The Political Outlook
Surely the most anticipated development in the political sphere for the election year of 2022 is the ultimate reconfiguration of district lines for legislative and congressional offices in Tennessee, due to be completed in January. There is not much mystery about the guiding principles of the effort. The Republican supermajority in the General Assembly, which is in charge as a result of its numbers, will ultimately resort to some version of the time-tested gerrymander to get what the GOP wants.
And what they want, among other things, is to diminish the number of guaranteed Democratic congressional districts from two (Memphis and Nashville) to one. Memphis’ 9th District, which is most of the core city, has long been held by Democrat Steve Cohen and, for demographic reasons, is hard to modify. But the 5th District in Nashville, represented for some time by Jim Cooper, brother of the city’s current mayor, is certain to be sectioned off — its parts scattered among at least four currently surrounding rural or suburban districts that have large Republican-leaning populations.

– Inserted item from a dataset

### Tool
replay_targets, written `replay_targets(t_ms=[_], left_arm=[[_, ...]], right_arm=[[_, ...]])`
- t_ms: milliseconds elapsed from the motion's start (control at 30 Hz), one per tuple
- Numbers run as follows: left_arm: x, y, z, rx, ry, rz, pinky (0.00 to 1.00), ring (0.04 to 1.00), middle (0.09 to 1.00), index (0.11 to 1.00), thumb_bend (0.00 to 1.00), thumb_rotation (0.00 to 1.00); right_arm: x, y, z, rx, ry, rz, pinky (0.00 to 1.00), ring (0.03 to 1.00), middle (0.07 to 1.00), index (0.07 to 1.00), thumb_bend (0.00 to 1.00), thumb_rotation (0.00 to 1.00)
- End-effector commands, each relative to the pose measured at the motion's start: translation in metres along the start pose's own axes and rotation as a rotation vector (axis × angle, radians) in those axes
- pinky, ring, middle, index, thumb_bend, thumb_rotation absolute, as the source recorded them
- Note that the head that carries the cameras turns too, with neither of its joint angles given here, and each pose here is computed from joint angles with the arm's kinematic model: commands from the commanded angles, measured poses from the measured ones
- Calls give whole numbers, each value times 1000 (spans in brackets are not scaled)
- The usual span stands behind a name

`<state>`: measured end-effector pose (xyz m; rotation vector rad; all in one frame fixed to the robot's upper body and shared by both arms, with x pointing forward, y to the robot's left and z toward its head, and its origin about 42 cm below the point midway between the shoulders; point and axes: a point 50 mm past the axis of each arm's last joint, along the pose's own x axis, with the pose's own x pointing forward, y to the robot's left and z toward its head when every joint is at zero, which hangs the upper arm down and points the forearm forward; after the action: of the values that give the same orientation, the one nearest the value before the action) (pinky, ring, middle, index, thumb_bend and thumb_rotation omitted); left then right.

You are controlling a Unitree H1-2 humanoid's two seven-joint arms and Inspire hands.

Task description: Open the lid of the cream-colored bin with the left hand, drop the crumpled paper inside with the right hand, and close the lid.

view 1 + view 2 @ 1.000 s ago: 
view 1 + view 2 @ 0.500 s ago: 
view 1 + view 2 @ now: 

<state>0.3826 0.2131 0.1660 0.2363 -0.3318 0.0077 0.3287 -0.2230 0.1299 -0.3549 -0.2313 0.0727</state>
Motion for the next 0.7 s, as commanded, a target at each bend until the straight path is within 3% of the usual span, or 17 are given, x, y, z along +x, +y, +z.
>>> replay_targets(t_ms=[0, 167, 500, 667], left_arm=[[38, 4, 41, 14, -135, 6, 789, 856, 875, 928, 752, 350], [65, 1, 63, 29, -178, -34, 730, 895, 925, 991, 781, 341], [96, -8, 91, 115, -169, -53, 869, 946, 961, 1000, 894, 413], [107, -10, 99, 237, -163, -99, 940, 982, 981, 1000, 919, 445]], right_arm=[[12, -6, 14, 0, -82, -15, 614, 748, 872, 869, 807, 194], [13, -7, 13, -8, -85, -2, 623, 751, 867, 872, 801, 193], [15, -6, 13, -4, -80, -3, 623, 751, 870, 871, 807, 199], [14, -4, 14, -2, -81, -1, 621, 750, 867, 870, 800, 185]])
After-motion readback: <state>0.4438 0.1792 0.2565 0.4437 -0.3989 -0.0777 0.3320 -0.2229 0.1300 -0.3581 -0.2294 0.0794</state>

The GOP game plan involves as well the task of folding together and combining into a single district as many legislative seats now held by Democrats as possible, so that their incumbents will have to run against each other. The end result will be a further diminution of the Democratic minorities in the 99-member state House (26) and 33-member state Senate (5). This process will be especially notable in western Tennessee, including Shelby County, where population has stagnated or diminished relative to the fast-growing region of Middle Tennessee. Districts in the west will be expanded in size or combined or, in some cases, eliminated altogether.
The state’s two Republican senators won’t need to run again until 2024, in the case of Marsha Blackburn, or 2026, in that of Bill Hagerty. GOP Governor Bill Lee will be running for a second term in 2022, however, and, though polls show his level of acceptability with Democrats to be far lower than that achieved by his Republican predecessor, Bill Haslam, Lee has enough robust support from his fellow Republicans to easily win the general election against any Democrat now on the horizon.
Unpopular or questionable actions by the governor and his party on gun availability (for) and concerted responses to Covid-19 (against) will count for relatively little against Lee’s success in attracting Ford Motor Company to the West Tennessee Megasite near Memphis.
At the local level, the partisan imbalance will be otherwise. Democrats have such a majority in Shelby County that the newly reapportioned 13-member County Commission will have a probable nine Democratic-leaning seats, as against the current number of eight. Because of retirements (either voluntary or due to term limits), roughly half of the commissioners elected in 2022 could be brand-new. Democratic County Mayor Lee Harris will be heavily favored for reelection over City Councilman Worth Morgan, the probable Republican nominee. The 2022 county ballot will be chock-full of other choices to be made, for sheriff, for various county clerkships, and for innumerable judgeships, both civil and criminal. A heated race is expected for district attorney general.
In the course of the year, the holdover legislature in Nashville is virtually certain to have convulsive debates in the wake of a pending U.S. Supreme Court decision on the status of legal abortion, though the General Assembly has already passed and had signed into law by Lee a “trigger” bill that would declare abortion illegal if and as soon as the High Court does.
As of now, 2022 is definitely a wait-and-see year in politics.